I also have problems making out what the actors are saying as they seem to mumble most of the time & the sound effects always seem to be louder than the voices. If I wasn't pretty good at lip-reading I would miss the plot. This didn't work with the old Spaghetti Westerns where most of the voices were dubbed. LOL

I could go on for hours but won't bore you any longer. Basically, I'm pointing out that not everyone is as addicted to films as Kevin obviously is. I have enough of my own obsessions to worry about.

PS. I don't have much time for film critics but one exception is Barry Norman. His father was a film director (The Cruel Sea among others) & by being associated with it from an early age he probably knows a great deal more about the industry than any other critic. I respect his vast experience & judgement, he's watched over 12,000 films.

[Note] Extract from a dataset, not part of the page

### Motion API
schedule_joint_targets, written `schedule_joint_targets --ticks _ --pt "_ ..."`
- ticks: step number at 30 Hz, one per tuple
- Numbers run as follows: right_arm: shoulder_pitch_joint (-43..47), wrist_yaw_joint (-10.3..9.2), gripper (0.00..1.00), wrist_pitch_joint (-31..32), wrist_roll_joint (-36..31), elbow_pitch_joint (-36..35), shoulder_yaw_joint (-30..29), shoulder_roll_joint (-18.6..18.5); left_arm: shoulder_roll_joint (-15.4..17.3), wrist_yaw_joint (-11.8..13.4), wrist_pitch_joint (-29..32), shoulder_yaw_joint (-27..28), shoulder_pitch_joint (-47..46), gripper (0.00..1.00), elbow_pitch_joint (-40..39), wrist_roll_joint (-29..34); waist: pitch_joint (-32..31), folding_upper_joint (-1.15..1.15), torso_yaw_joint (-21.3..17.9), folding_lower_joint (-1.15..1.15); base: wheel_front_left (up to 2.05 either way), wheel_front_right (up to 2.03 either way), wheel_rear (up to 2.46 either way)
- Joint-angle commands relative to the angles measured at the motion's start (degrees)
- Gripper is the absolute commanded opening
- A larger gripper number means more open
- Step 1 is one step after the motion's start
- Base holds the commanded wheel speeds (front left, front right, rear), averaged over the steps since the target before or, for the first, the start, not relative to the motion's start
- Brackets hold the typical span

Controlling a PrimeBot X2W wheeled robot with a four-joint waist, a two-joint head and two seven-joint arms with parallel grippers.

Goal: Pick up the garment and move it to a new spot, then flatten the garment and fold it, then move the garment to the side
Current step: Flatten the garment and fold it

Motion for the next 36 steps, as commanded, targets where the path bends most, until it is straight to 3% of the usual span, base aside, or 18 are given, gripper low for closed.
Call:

I never missed his "Film" series on BBC TV (back in the days when I actually watched TV) & found that I generally agreed with him. Like me, he doesn't have a very good opinion of modern films.
http://icliverpool.icnetwork.co.uk/0300whatson/0100film/tm_objectid=14355356&method=full&siteid=50061&headline=hollywood-and-me-name_page.html"I keep going back to the cinema hoping to see the greatest film ever made. Optimism rages - it's the only thing that kept me going as a film critic."
Norman feels most warmly about the Hollywood films of the late 1930s and 1940s.
He says: "All kinds of marvellous, timeless movies were made: Gone With the Wind, Citizen Kane, Casablanca and Bringing Up Baby, starring Cary Grant and Katharine Hepburn.
"The 1970s were about the last decade when Hollywood made films for a thinking audience.
"To the likes of the Billy Wilder pre-war generation, the script was paramount. Today Hollywood spends an enormous amount of money on special effects and they're brilliant, like The Day After Tomorrow, but it's no more than an amiable film and that's the best they can do.
"No money or energy has been devoted to writing the script of creating the characters. There's not a middle-aged audience any more, the audience is 12-25, but they're not even aiming at the brighter part of that audience, but the dumber part. Yet we've got the biggest elderly population we have ever had and it's being neglected more than ever.